The problem
Your job is to return the whole listing unchanged while skipping its images.

Dataset extract
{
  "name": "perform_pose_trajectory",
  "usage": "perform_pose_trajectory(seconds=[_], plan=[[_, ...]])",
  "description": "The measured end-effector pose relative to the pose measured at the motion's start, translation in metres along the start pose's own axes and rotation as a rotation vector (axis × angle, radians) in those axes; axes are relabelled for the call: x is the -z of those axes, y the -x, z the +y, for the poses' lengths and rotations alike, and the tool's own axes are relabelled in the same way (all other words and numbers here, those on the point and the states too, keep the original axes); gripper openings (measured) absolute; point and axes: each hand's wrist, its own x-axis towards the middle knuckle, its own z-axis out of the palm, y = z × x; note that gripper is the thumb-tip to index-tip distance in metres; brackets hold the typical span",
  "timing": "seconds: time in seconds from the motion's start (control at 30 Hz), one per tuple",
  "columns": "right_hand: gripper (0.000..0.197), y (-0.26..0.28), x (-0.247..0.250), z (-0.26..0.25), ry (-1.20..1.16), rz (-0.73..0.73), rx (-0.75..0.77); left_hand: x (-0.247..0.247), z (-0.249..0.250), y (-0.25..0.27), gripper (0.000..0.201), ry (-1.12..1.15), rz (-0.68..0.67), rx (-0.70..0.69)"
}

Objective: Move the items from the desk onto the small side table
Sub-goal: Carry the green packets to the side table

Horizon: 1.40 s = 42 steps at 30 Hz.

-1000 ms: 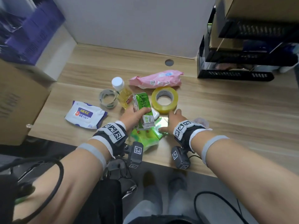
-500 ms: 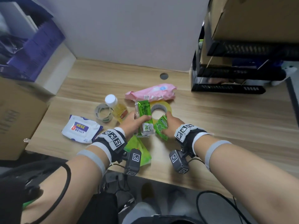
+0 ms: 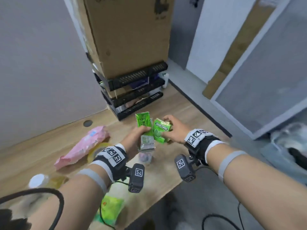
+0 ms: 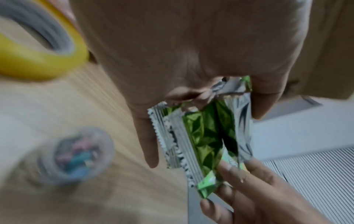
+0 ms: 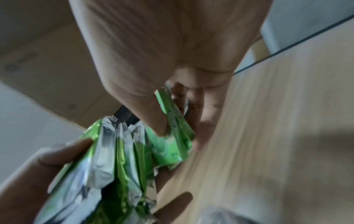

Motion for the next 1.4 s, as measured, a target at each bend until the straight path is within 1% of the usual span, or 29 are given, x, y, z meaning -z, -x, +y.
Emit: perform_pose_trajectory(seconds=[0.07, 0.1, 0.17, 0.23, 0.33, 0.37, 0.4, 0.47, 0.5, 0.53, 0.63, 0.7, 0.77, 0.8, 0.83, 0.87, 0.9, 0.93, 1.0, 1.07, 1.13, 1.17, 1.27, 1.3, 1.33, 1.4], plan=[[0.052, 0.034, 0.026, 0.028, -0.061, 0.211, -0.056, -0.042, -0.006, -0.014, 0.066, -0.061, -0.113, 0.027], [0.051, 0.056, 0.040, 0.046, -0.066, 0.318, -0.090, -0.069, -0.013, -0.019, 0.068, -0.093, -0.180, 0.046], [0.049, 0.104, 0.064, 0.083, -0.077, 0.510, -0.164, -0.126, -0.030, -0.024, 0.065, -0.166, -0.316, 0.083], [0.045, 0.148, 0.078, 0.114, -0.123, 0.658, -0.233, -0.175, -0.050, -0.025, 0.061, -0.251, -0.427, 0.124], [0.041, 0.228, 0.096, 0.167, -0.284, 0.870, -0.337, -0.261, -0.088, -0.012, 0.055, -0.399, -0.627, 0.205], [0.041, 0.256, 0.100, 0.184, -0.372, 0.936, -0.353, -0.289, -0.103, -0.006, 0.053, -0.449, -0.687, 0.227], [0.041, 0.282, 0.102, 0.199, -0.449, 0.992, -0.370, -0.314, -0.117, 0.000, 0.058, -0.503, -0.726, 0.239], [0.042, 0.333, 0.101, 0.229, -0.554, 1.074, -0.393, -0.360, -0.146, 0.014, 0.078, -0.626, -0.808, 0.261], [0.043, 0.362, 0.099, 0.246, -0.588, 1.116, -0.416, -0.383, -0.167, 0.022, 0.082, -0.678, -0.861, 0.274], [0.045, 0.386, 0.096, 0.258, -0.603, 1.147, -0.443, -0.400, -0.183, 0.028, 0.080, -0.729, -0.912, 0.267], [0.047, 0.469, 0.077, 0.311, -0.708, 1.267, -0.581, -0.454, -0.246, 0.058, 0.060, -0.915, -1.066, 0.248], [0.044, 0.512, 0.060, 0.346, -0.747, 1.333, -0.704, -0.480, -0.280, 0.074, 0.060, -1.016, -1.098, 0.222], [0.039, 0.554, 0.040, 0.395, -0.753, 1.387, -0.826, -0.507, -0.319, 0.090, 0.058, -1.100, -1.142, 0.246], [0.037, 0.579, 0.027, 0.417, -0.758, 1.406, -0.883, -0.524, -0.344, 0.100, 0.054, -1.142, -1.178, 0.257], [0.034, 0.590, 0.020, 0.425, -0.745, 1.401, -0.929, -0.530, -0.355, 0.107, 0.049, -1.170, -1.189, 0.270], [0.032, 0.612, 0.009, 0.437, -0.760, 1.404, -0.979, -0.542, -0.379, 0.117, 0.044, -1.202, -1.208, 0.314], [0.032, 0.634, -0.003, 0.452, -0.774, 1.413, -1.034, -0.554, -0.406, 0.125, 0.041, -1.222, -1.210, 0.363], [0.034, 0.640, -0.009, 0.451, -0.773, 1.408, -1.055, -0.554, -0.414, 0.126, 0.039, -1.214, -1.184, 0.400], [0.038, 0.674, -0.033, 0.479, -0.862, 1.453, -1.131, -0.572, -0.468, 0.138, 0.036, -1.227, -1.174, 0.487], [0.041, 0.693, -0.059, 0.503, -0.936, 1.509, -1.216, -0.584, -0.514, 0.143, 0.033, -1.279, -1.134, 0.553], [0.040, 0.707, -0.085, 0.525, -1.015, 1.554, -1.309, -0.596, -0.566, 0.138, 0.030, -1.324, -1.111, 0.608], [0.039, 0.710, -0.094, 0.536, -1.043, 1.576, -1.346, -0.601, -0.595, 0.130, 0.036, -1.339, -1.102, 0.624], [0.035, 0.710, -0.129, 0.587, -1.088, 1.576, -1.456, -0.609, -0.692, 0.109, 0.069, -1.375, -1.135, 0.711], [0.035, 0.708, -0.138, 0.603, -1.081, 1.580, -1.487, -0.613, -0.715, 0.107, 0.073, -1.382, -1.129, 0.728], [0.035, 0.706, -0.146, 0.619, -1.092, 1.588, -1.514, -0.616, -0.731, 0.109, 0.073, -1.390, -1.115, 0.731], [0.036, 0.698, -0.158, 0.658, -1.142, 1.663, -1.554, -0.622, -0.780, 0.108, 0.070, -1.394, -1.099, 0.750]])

Exercise response
{
  "name": "perform_pose_trajectory",
  "usage": "perform_pose_trajectory(seconds=[_], plan=[[_, ...]])",
  "description": "The measured end-effector pose relative to the pose measured at the motion's start, translation in metres along the start pose's own axes and rotation as a rotation vector (axis × angle, radians) in those axes; axes are relabelled for the call: x is the -z of those axes, y the -x, z the +y, for the poses' lengths and rotations alike, and the tool's own axes are relabelled in the same way (all other words and numbers here, those on the point and the states too, keep the original axes); gripper openings (measured) absolute; point and axes: each hand's wrist, its own x-axis towards the middle knuckle, its own z-axis out of the palm, y = z × x; note that gripper is the thumb-tip to index-tip distance in metres; brackets hold the typical span",
  "timing": "seconds: time in seconds from the motion's start (control at 30 Hz), one per tuple",
  "columns": "right_hand: gripper (0.000..0.197), y (-0.26..0.28), x (-0.247..0.250), z (-0.26..0.25), ry (-1.20..1.16), rz (-0.73..0.73), rx (-0.75..0.77); left_hand: x (-0.247..0.247), z (-0.249..0.250), y (-0.25..0.27), gripper (0.000..0.201), ry (-1.12..1.15), rz (-0.68..0.67), rx (-0.70..0.69)"
}

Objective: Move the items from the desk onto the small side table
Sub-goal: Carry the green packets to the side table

Horizon: 1.40 s = 42 steps at 30 Hz.

-1000 ms: 
-500 ms: 
+0 ms: 
+0 ms: 
+0 ms: 

Motion for the next 1.4 s, as measured, a target at each bend until the straight path is within 1% of the usual span, or 29 are given, x, y, z meaning -z, -x, +y.
Emit: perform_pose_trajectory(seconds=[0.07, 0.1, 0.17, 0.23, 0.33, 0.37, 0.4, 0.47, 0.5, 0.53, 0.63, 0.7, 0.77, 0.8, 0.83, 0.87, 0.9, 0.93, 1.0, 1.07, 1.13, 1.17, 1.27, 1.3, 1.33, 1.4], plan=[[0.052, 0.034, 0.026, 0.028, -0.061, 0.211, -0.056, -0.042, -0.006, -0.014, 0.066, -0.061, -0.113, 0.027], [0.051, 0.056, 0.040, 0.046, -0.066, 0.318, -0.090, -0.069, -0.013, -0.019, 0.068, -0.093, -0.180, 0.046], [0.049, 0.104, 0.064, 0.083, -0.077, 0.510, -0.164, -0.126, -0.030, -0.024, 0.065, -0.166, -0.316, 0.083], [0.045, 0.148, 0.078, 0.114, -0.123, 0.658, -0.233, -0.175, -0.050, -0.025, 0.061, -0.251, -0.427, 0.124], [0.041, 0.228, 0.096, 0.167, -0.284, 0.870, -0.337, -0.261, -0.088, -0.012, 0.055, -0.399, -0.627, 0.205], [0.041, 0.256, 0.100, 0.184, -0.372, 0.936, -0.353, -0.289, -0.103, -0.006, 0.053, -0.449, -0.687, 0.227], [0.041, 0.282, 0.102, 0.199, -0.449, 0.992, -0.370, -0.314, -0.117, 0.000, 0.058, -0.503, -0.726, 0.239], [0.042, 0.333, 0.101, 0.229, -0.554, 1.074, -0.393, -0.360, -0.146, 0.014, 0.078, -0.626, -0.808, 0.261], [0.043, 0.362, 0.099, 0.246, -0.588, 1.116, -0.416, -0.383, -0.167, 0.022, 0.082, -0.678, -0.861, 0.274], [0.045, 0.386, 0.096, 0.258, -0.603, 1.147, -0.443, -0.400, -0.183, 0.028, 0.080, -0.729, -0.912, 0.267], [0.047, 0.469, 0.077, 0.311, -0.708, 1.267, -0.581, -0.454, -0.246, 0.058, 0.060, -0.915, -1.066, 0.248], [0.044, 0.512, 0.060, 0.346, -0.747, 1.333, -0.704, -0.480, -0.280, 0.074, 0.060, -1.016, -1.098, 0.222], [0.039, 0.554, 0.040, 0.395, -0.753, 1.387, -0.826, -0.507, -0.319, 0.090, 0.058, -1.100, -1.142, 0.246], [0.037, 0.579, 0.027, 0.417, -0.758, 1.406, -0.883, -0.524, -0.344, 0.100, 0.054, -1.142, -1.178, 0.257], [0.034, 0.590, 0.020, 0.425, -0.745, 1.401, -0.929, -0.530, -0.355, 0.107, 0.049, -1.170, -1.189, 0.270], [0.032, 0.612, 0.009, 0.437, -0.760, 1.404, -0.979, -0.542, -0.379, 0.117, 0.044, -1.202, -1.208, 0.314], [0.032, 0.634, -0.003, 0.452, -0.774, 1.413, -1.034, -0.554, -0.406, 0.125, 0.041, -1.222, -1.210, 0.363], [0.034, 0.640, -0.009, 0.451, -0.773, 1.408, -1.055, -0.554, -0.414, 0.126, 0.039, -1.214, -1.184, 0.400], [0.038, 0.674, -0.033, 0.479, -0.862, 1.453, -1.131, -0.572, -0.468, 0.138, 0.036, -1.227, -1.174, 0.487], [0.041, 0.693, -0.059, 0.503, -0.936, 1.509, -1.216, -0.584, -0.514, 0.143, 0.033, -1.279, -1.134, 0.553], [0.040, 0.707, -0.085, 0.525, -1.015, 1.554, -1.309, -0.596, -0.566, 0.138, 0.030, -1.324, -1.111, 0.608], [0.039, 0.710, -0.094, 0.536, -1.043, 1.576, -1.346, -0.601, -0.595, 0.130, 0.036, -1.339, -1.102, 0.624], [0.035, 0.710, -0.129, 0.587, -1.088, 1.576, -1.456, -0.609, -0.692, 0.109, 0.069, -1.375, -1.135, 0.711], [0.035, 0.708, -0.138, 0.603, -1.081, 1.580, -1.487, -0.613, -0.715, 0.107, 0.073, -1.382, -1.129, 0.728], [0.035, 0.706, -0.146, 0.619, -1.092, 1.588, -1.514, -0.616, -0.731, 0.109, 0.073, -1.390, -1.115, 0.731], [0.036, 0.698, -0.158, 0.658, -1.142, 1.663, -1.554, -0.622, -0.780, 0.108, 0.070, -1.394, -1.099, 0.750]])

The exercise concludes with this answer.